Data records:

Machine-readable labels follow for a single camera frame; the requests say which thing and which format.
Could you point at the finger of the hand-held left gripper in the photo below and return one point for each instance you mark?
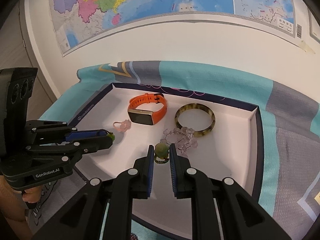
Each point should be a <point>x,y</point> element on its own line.
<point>97,143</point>
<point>85,134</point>

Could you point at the person's left forearm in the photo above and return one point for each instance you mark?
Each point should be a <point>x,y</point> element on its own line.
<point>10,212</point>

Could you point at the dark blue cardboard box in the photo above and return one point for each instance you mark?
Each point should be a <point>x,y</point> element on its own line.
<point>225,155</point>

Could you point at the colourful wall map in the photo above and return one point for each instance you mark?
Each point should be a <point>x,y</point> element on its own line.
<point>150,0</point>

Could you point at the grey door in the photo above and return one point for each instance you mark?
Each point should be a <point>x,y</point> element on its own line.
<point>12,55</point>

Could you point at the tortoiseshell bangle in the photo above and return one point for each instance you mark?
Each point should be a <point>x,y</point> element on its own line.
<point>178,115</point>

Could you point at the orange smartwatch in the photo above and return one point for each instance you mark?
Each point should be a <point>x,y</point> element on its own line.
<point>140,117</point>

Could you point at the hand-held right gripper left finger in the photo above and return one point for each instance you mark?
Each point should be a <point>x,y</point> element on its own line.
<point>150,172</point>

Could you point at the clear tape strip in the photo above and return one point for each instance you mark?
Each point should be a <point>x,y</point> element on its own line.
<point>307,47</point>

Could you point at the teal grey printed blanket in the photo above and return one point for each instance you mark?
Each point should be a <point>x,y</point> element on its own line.
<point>282,155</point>

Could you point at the person's left hand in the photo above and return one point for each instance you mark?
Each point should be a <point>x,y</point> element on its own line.
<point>32,195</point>

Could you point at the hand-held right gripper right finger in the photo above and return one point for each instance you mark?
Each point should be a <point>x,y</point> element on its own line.
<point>172,172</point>

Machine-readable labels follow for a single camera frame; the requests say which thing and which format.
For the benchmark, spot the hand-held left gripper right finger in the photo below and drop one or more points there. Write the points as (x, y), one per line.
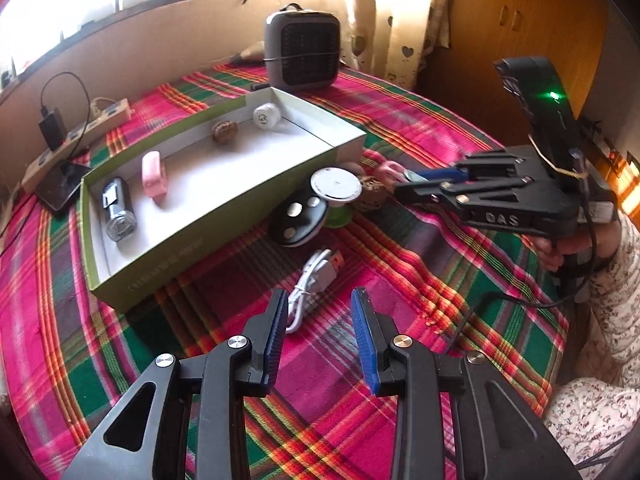
(365, 345)

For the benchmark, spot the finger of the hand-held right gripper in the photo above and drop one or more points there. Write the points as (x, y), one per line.
(440, 175)
(420, 193)

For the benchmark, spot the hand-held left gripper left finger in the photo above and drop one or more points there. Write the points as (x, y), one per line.
(272, 345)

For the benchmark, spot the carved brown walnut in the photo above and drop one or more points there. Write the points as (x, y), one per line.
(372, 195)

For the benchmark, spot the green spool with white disc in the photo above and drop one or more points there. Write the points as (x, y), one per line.
(335, 185)

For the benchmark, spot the black oval key fob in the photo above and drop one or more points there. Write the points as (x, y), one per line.
(295, 220)

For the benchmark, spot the green cardboard box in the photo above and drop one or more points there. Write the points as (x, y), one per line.
(225, 225)

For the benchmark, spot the white ribbed round cap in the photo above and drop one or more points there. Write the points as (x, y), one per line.
(265, 116)

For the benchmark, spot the black bike light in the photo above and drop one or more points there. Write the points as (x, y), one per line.
(120, 215)

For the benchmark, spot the smooth brown walnut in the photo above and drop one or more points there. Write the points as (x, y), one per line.
(222, 132)

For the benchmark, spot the pink oval case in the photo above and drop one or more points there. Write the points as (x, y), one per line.
(152, 175)

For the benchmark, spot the person's right forearm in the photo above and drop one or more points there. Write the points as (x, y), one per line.
(620, 300)

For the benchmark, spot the person's right hand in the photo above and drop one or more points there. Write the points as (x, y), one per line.
(610, 242)

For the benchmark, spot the plaid tablecloth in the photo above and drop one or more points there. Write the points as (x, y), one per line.
(150, 360)

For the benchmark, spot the heart print curtain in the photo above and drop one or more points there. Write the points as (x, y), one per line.
(390, 20)

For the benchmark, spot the wooden wardrobe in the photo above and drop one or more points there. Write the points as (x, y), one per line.
(500, 20)

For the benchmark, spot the grey portable heater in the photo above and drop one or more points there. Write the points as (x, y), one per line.
(302, 50)

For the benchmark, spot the beige pointed object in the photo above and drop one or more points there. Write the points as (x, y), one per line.
(250, 52)

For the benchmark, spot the person's floral clothed leg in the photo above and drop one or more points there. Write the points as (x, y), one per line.
(590, 420)

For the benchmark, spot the black smartphone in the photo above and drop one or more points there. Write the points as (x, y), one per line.
(60, 187)

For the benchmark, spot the beige power strip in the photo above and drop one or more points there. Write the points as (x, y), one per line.
(95, 127)

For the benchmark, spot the white power plug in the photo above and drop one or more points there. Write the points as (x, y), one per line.
(102, 105)

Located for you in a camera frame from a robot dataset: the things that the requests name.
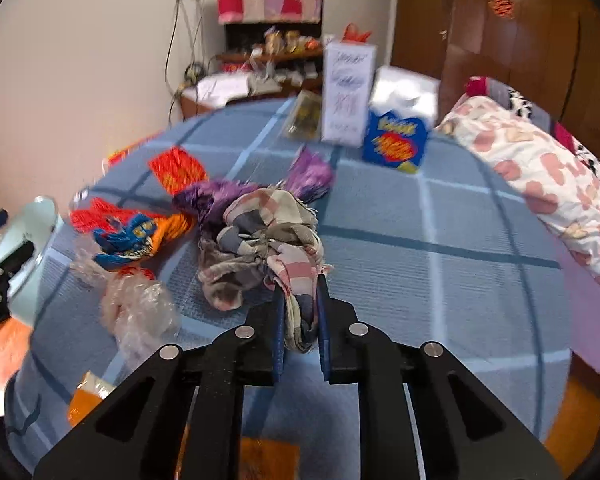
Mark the tall white milk carton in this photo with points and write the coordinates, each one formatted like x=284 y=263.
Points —
x=347 y=95

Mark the red and blue snack bag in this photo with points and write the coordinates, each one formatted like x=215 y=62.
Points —
x=145 y=232

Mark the red gift box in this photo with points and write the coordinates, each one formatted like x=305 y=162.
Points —
x=125 y=155

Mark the pink heart print quilt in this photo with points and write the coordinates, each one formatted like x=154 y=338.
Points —
x=545 y=175

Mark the blue gable-top carton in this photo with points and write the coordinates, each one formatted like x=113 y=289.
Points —
x=395 y=142

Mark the purple shiny foil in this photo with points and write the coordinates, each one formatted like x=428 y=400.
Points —
x=310 y=172

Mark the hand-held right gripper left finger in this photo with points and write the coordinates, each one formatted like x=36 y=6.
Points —
x=278 y=350

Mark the red printed wrapper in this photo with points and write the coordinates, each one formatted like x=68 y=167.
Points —
x=177 y=170

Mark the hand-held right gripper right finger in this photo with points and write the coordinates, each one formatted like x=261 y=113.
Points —
x=323 y=345

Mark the flat white box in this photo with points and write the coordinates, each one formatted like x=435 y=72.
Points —
x=222 y=89

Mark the red paper decoration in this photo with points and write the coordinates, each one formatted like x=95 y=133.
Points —
x=501 y=6

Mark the striped cow print bedding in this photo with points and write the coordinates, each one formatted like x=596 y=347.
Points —
x=520 y=102

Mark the black television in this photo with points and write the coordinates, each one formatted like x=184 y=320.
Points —
x=245 y=35

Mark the wooden wardrobe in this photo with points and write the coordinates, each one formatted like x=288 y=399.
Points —
x=545 y=60

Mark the wooden tv cabinet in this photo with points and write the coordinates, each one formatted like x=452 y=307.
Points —
x=200 y=105

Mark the purple bed sheet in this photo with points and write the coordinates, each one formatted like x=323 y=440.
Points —
x=585 y=320

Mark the checked cloth rag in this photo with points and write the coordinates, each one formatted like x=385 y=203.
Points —
x=270 y=225

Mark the long orange wrapper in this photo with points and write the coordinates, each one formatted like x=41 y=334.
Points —
x=87 y=400

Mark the clear plastic bag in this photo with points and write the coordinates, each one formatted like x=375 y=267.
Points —
x=135 y=305

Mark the orange plastic bag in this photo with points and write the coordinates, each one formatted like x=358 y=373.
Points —
x=355 y=35

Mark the clear packet of dark snack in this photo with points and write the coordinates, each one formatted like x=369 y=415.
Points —
x=304 y=116

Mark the glass jar with gold lid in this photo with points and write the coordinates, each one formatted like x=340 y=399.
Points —
x=275 y=41
x=293 y=41

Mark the light blue enamel bucket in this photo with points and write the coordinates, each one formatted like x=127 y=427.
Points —
x=25 y=225

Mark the dark wooden door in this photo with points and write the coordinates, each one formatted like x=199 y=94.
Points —
x=420 y=15

#### [Task requirements]
Set down exactly and only the lines from the start of the entries above through the line containing "<point>150,0</point>", both ends included, omitting the pictures.

#### [Output for this task]
Machine-readable labels follow for a single camera frame; the requests say which thing and which format.
Could you point at the finger of the hand-held left gripper in the photo below and return one point for each instance you mark?
Each point should be a <point>x,y</point> element on its own line.
<point>97,143</point>
<point>85,134</point>

Could you point at the person's left forearm in the photo above and return one point for each instance you mark?
Each point should be a <point>x,y</point> element on its own line.
<point>10,212</point>

Could you point at the dark blue cardboard box in the photo above and return one point for each instance you mark?
Each point should be a <point>x,y</point> element on its own line.
<point>225,155</point>

Could you point at the colourful wall map in the photo above and return one point for each instance you mark?
Each point should be a <point>x,y</point> element on its own line.
<point>150,0</point>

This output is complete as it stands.